### Task prompt
Beginning with the line that holds "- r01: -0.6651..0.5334", write out each line exactly as it stands until the end of the data, and include no pictures.

■ ■ ■ ■

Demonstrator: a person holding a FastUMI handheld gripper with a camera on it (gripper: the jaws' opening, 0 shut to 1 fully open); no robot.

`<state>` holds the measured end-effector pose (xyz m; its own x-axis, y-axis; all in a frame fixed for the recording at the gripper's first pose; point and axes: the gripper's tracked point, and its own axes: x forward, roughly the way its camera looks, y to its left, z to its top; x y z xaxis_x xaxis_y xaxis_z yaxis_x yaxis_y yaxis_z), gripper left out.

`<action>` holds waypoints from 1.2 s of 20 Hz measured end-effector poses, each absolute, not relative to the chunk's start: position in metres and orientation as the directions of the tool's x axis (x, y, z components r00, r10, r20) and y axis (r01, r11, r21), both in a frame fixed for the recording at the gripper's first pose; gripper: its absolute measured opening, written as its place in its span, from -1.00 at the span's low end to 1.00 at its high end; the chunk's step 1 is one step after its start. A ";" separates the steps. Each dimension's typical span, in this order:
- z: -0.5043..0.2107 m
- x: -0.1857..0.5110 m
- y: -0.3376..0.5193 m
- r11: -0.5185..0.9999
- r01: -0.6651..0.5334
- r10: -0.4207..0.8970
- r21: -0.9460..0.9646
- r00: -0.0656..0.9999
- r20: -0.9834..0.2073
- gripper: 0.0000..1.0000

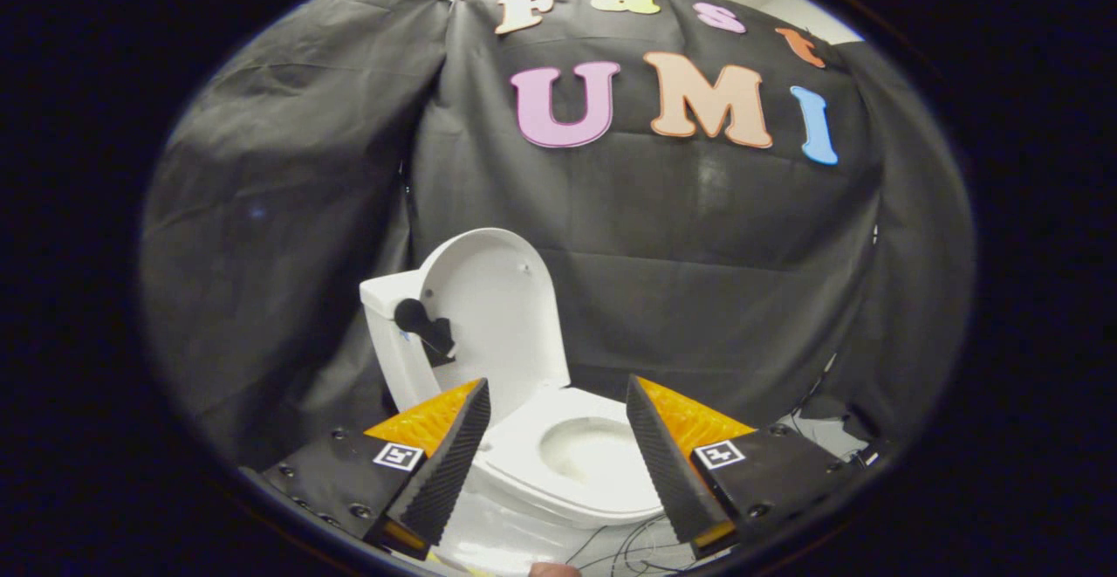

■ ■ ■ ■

### Output of the task
- r01: -0.6651..0.5334
- r10: -0.4207..0.8970
- r21: -0.9460..0.9646
- r00: -0.0656..0.9999
- r20: -0.9834..0.2073
- gripper: 0.0000..1.0000

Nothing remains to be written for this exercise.